Indian Union Budget 2021-22: Economists on Saturday impressed on the government to keep up the focus on growth, reconstruction and reforms, as it prepares for a Budget ‘like never before’ to bring the Covid-battered economy back on track fast.
In a pre-Budget consultation meeting with finance minister Nirmala Sitharaman, the economists held that while the government need not unduly worry about the fiscal trajectory for FY22 and continue to spur official spending, it should keep the Budget targets — especially for revenue collections — realistic, factoring in the damage caused by the pandemic.

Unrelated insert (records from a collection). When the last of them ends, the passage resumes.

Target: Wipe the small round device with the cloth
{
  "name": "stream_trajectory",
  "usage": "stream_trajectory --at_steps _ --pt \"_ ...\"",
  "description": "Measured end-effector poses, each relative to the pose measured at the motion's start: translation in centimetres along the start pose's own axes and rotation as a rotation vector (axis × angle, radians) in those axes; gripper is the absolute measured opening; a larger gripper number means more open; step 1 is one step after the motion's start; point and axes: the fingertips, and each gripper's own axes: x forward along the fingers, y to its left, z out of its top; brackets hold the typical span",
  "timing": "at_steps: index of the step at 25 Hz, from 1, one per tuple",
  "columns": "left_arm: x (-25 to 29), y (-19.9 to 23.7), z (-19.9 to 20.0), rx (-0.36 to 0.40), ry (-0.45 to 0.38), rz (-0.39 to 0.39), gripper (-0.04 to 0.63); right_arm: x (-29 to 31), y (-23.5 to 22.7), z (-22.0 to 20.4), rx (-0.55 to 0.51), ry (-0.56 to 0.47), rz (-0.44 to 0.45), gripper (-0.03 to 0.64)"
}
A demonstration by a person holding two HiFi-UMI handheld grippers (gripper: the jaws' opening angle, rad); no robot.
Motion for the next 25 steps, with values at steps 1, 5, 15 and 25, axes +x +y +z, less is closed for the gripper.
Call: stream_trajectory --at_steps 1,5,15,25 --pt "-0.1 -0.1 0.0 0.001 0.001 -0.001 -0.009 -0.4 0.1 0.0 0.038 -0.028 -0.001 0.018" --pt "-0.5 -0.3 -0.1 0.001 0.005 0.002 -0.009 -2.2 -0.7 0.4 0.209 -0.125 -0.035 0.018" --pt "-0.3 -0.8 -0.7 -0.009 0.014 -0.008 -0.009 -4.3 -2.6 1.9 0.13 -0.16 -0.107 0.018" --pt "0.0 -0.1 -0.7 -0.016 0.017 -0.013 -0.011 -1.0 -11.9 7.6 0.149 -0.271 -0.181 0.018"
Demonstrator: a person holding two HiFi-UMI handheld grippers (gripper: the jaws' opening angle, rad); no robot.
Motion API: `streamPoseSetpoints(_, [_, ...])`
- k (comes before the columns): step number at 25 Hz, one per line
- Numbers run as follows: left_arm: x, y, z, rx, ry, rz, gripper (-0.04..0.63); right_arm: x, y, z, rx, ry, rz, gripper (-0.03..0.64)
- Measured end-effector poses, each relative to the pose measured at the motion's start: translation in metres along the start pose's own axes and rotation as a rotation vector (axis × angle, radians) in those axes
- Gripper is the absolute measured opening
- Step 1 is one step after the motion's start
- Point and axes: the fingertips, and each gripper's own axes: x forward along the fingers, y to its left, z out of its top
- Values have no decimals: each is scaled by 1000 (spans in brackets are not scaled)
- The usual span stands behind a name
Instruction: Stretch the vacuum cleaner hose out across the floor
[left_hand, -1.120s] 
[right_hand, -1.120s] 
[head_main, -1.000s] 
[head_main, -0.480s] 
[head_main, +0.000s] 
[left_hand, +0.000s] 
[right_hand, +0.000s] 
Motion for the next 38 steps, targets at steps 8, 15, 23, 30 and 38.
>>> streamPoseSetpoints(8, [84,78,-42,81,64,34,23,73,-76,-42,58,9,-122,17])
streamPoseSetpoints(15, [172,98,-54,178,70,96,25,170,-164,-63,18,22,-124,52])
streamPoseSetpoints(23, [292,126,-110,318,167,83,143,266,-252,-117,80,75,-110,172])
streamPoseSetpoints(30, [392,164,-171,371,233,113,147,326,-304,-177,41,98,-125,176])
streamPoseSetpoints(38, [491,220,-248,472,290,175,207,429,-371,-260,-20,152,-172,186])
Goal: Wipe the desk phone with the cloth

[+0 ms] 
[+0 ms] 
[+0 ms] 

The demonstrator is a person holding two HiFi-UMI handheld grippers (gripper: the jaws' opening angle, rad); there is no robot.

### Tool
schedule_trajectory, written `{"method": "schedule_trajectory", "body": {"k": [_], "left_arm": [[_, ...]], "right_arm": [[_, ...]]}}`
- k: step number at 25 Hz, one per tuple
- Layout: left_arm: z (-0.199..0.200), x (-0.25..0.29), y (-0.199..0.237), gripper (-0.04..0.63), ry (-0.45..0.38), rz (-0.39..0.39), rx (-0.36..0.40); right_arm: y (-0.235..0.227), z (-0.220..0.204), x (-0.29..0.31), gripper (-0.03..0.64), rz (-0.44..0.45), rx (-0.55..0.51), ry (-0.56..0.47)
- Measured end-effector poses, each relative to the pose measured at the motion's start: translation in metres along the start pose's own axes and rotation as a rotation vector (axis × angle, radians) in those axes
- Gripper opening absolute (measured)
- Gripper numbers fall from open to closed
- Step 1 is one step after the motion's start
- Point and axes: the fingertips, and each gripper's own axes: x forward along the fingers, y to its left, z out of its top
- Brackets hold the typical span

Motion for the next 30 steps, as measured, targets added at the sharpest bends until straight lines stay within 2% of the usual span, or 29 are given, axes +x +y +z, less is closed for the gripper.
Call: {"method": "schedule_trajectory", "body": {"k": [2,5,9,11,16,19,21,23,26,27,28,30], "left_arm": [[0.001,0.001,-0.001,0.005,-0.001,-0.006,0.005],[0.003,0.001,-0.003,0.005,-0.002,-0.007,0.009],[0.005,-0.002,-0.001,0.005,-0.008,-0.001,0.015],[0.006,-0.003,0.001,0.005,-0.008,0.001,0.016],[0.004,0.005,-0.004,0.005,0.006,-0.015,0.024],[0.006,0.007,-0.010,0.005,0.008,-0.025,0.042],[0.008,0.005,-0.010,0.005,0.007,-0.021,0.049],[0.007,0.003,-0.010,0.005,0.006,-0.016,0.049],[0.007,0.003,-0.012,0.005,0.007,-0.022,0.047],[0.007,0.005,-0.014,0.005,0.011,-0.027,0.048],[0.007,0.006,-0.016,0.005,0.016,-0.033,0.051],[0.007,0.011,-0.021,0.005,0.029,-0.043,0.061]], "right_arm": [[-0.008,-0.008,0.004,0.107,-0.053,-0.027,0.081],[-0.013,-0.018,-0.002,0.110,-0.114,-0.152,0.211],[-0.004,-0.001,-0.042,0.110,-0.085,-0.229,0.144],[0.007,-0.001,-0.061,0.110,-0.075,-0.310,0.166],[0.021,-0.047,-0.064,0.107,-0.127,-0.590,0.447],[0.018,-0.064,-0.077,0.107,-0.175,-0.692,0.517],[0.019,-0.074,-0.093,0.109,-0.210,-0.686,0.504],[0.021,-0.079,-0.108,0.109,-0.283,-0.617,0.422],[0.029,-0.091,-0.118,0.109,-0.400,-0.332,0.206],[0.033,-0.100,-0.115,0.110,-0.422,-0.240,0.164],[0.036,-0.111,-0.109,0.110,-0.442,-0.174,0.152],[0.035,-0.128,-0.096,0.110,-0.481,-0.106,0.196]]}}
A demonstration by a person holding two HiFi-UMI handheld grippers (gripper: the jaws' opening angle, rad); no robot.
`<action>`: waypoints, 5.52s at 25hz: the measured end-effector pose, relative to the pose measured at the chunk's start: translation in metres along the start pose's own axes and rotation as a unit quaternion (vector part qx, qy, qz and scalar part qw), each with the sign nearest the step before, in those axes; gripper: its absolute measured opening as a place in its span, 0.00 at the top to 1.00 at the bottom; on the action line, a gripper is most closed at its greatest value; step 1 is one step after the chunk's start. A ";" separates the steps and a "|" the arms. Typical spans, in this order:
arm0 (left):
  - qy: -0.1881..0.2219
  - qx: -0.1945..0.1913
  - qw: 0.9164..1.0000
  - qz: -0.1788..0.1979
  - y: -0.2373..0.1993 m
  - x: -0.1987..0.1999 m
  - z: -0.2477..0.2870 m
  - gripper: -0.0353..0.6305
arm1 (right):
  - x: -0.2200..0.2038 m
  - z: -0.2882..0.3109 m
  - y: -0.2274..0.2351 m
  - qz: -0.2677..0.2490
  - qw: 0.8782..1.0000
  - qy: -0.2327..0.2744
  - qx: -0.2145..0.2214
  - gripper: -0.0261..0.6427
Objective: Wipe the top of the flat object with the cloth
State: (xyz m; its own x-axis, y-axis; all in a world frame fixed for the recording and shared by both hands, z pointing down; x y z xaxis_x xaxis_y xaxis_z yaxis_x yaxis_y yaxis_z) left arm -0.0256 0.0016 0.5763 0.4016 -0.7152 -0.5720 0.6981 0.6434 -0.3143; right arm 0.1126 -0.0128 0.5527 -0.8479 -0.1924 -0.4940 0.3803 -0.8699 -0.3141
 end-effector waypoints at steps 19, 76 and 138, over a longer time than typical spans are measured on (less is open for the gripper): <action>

Earlier in the day, Sitharaman held a virtual meeting with trade bodies as well.
The government had budgeted a 3.5% fiscal deficit for FY21 but its projections went haywire due to the pandemic and analysts now expect it to soar to 7-8% of GDP this fiscal. Similarly, general government debt is expected to soar to as much as 90% of GDP this fiscal.
As for growth, thanks to lower-than-expected contraction in real GDP in the September quarter, some agencies have bettered their projections for this fiscal. The latest projections for a contraction in India’s real GDP for FY21 are in the 7.7-10% range, with an expectation of a sharp rebound (about 9-11% expansion) in the next fiscal.
For their part, trade bodies sought greater flow of cheaper credit. They want the credit cost to be pegged at just 2.2% above the repo rate of 4%. Greater coverage for exporters by the Export Credit Guarantee Corporation under the so-called Nirvik Scheme is also the need of the hour.
Federation of the Indian Export Organisations Sharad Kumar Saraf said: “We need to bring double tax deduction scheme for internationalisations to allow exporters to deduct against their taxable income, twice the qualifying expenses incurred for approved overseas activities, including market preparation, market exploration, market promotion and market presence.” A ceiling of $5,00,000 may be put under the scheme.
Similarly, he pitched for easier and more timely GST refunds and tax deduction on production development, in sync with that for R&D. Also, the tax deduction on R&D spending, which was cut from 200% to 100%, may be restored, Saraf said.
The economists who attended the meeting included former deputy governor of RBI Rakesh Mohan; executive director for India at the IMF Surjit S Bhalla; chief economist at Aditya Birla Group Ajit Ranade; and Arvind Virmani, former chief economic advisor.
Industry chamber PHDCCI also on Saturday suggested a 10-pronged strategy in pre-Budget consultations with the FM with focus on refueling consumption and demand and encouraging private investments to attain higher economic growth.